Zhou Yun: Education has lost its true worth

A Shanghai student, who returned from Japan on April 1, stabbed his mother repeatedly with a fruit knife within minutes of landing at Pudong International Airport following an argument, raising grave social concerns.

Though police have detained the man and are investigating the incident, especially trying to appraise his mental state, his 52-year-old mother is desperate to protect her son.

The woman's desperation to save her son from harm, even though she slipped in a coma after the attack, reflects the love and self-sacrifice of most mothers for their children. For years, sons and daughters have been the apples of their parents' eyes. Many Chinese parents, despite their relative poverty, sacrifice everything they have to educate their children and give them a better life. But what most of the children earn is just college diplomas, not proper, rational and mature values.

A person's character is formed on family values. In the past, Chinese people used to pay great attention to family values. In fact, people followed many scholarly works on family and morality as guidelines for centuries.

Unfortunately, moral education and family values have become pass today. Cultivation of moral character is not considered part of modern education, which focuses more on making money and achieving success.

Society today tends to weigh success in terms of money, power and social status rather than factors such as social contribution and faithfulness to one's family and cause.

But parents are still committed to helping their children in every possible way and every field of life. And in these times of single-child families parents tend to pamper and over-protect them - turning them into self-centered individuals. The stabbing incident at Shanghai's Pudong airport is one example of such self-centricity.

An equally shocking but fatal stabbing incident was reported from Xi'an, Shaanxi province, on Oct 20 last year. Yao Jiaxin, a 21-year-old student knocked down cyclist Zhang Miao with his car while rushing to meet his girlfriend. When Yao saw Zhang, a young mother, staring at his number plate, he pulled out a knife and stabbed her to death. The callous reason Yao gave for killing Zhang is that he thought he had "knocked down a farmer who would keep badgering him endlessly for compensation".

Yao's parents, it seems, did not inculcate in him even the basic human values. Had his parents taken the trouble of doing that, Zhang's child would not have been motherless today. Of what use is education if it does not value life?

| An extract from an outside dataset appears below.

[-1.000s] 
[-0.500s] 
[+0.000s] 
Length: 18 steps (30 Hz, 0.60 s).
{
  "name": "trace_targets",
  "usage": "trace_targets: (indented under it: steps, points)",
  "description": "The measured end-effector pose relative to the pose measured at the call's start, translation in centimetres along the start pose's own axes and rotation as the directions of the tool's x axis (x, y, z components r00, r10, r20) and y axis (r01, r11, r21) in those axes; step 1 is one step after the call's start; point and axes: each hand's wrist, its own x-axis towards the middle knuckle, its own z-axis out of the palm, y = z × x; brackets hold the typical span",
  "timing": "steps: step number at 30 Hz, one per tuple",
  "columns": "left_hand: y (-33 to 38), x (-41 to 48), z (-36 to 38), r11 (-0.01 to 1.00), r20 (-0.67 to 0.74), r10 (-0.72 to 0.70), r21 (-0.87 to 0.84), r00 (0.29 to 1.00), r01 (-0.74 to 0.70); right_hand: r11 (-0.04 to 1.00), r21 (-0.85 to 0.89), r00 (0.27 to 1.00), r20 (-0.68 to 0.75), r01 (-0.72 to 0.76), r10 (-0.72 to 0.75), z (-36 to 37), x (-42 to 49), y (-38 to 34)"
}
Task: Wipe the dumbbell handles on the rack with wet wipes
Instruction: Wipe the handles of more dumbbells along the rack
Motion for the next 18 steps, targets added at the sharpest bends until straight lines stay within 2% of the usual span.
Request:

More shocking news came from Dong Fan, a professor at Beijing Normal University, who said higher education degrees must be matched with high incomes, and that he would not meet his students who could not earn 40 million yuan ($6.12 million) before reaching the age of 40. If even teachers consider money to be the all and end all of life, how can students learn and follow family and social values?

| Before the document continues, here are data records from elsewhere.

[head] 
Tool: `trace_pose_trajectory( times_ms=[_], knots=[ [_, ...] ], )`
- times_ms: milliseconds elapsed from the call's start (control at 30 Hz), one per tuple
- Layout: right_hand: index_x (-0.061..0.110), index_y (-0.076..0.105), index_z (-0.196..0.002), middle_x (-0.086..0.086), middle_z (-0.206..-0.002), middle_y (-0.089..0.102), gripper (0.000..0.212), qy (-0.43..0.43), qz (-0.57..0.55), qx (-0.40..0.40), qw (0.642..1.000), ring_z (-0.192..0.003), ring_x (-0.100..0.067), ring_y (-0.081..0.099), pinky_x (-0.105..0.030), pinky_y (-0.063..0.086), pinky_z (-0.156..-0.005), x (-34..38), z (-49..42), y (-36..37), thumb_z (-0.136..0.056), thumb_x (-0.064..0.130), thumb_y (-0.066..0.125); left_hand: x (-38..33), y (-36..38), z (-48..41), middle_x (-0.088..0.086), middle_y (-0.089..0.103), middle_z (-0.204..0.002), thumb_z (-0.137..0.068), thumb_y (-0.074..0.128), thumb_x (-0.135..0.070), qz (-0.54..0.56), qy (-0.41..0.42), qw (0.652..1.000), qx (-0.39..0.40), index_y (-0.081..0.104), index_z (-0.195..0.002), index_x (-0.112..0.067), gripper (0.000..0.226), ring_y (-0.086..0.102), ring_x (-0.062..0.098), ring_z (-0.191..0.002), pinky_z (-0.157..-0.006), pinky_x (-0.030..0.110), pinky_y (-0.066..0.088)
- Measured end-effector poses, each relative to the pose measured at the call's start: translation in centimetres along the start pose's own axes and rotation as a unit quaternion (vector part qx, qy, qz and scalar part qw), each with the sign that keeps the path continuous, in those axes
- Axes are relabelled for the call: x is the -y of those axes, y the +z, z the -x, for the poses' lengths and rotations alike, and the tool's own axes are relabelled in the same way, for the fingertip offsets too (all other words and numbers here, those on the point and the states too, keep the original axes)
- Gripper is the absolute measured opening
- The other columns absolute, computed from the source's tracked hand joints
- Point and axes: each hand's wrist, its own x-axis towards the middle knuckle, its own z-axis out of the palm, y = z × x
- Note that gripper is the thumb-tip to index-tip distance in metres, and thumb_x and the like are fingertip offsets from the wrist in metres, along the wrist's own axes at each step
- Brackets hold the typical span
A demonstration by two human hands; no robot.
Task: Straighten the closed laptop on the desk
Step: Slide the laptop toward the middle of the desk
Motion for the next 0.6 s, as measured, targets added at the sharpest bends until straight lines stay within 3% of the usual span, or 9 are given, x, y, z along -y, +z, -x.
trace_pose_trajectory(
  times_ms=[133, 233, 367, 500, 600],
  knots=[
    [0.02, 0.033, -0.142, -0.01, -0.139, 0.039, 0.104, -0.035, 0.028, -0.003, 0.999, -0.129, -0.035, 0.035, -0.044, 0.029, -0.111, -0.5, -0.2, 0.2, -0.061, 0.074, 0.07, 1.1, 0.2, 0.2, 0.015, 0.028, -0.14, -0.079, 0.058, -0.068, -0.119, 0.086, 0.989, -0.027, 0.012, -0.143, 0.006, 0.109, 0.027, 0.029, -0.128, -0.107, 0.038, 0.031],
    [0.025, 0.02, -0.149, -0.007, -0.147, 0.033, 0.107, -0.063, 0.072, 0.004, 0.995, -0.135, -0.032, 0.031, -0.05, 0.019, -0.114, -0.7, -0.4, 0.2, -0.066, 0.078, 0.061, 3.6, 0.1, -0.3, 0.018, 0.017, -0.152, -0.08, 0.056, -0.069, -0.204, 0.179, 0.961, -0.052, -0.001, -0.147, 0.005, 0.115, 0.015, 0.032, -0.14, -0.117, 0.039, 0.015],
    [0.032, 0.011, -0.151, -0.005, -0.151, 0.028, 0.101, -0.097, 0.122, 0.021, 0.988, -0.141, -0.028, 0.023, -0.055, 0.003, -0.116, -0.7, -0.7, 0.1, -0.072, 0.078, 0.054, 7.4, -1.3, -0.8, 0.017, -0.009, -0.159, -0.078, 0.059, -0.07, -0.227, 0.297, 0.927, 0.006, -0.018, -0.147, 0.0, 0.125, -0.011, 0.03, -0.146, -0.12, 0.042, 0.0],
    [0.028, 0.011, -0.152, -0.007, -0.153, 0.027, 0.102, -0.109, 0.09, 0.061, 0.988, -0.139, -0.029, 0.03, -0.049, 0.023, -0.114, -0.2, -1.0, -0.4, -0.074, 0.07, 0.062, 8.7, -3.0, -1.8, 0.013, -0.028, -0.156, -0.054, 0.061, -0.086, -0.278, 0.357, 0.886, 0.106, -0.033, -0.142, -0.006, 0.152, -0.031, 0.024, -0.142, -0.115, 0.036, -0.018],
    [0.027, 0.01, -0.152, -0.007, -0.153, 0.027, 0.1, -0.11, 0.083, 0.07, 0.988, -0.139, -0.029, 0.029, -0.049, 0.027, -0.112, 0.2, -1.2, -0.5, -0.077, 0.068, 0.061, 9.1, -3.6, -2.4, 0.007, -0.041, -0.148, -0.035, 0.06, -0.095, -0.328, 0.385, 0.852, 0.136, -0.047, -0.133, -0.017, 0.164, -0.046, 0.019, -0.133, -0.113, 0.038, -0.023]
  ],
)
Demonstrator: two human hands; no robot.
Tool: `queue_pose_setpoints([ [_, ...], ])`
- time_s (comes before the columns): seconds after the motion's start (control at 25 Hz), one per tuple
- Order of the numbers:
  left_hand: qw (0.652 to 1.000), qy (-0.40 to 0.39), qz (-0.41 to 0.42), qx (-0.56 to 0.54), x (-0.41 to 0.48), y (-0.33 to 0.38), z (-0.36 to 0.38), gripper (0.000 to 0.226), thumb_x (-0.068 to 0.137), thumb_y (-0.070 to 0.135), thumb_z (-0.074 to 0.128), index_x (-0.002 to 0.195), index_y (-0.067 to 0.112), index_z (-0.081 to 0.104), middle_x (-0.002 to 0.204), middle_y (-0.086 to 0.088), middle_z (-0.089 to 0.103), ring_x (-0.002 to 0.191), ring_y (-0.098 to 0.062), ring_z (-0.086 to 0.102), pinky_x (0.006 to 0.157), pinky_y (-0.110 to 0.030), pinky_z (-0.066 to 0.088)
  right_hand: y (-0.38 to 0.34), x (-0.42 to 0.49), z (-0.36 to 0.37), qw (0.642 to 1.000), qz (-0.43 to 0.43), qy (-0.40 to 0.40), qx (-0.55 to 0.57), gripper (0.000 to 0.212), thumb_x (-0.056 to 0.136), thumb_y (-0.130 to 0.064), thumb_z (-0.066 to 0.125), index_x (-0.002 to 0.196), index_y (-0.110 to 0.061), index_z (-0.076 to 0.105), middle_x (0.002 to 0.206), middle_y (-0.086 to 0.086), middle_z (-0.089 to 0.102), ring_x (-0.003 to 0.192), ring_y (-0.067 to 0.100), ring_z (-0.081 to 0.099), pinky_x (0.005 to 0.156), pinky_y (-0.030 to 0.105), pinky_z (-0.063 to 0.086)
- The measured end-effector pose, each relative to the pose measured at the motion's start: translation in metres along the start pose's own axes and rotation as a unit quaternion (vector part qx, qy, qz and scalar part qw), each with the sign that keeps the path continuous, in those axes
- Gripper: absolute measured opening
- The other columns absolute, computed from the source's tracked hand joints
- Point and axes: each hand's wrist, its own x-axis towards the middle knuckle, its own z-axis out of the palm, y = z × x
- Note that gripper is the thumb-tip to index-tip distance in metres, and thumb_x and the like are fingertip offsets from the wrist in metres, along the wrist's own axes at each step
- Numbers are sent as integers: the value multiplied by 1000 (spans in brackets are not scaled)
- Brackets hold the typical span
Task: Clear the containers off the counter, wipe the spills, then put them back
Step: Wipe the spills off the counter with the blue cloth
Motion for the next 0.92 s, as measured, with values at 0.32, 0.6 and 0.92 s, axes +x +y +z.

School education should act as insurance for children's moral cultivation even if parents educate their wards in matters of humanity and morality. But the pressures of parents to see their children secure high scores and school authorities' eagerness to see more of their students get high and fancy degrees have pushed moral values and social responsibility into the archives of modern society.

Schools and colleges can no longer be considered places where individuals' characters can be built in the true sense of the term. With schools and colleges focusing on economic development and teachers preferring to take private classes to make an extra buck how can students be immune to the worship of money?

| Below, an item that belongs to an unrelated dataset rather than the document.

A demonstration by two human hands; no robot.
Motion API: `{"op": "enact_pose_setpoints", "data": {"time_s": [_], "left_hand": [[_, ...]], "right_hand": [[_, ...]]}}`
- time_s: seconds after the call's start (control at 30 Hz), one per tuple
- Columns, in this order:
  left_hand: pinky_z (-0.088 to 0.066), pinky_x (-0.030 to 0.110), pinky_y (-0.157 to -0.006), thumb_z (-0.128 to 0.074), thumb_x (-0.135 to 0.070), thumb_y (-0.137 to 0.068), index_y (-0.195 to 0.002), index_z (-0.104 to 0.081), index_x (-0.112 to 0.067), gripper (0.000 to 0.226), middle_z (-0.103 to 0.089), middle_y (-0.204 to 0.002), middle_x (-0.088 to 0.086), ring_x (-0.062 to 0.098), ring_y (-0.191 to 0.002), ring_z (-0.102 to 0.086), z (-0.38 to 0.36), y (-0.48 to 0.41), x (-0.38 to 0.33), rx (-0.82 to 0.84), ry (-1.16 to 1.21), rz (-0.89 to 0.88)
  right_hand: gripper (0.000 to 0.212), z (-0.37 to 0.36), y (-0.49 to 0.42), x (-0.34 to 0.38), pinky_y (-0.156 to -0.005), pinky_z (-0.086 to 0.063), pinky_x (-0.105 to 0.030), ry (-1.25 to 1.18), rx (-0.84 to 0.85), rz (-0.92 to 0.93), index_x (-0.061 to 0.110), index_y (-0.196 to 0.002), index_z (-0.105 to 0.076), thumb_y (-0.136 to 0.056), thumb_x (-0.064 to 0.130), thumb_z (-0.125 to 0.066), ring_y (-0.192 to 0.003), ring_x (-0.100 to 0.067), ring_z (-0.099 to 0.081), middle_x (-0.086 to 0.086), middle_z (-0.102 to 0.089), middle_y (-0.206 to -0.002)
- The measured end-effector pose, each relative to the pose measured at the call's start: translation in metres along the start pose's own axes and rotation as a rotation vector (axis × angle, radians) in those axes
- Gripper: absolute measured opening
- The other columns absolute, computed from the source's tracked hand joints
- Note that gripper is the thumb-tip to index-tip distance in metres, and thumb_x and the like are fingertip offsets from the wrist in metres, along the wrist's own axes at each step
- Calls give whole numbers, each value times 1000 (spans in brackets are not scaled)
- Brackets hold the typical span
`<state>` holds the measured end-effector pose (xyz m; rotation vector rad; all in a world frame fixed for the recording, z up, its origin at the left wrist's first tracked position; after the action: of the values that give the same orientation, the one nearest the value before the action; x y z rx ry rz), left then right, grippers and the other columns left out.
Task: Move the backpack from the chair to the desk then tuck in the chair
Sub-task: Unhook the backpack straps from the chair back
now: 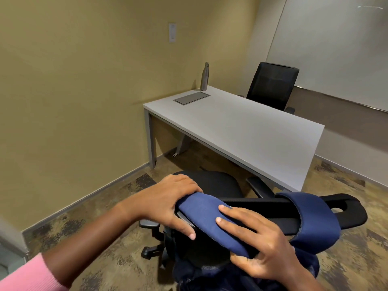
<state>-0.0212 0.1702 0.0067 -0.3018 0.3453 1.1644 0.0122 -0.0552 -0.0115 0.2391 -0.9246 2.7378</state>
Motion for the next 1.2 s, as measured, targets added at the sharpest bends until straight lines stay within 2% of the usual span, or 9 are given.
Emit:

If we take our society to be a big college, we will see that moral values are vanishing from our midst at a fast pace, with young children being the most misled with distorted and vulgar ideas. The worship of money is evident everywhere, from TV programs to Internet postings, from glitzy shopping malls and supermarkets to swanky cars and designer clothes.

Hence, there is an urgent need for educators, education authorities, schools, colleges, teachers, parents and students - in other words the entire society - to rethink their priorities and accord education its rightful place in our lives.

The author is a professor at the School of Politics and Public Management, South China University of Technology.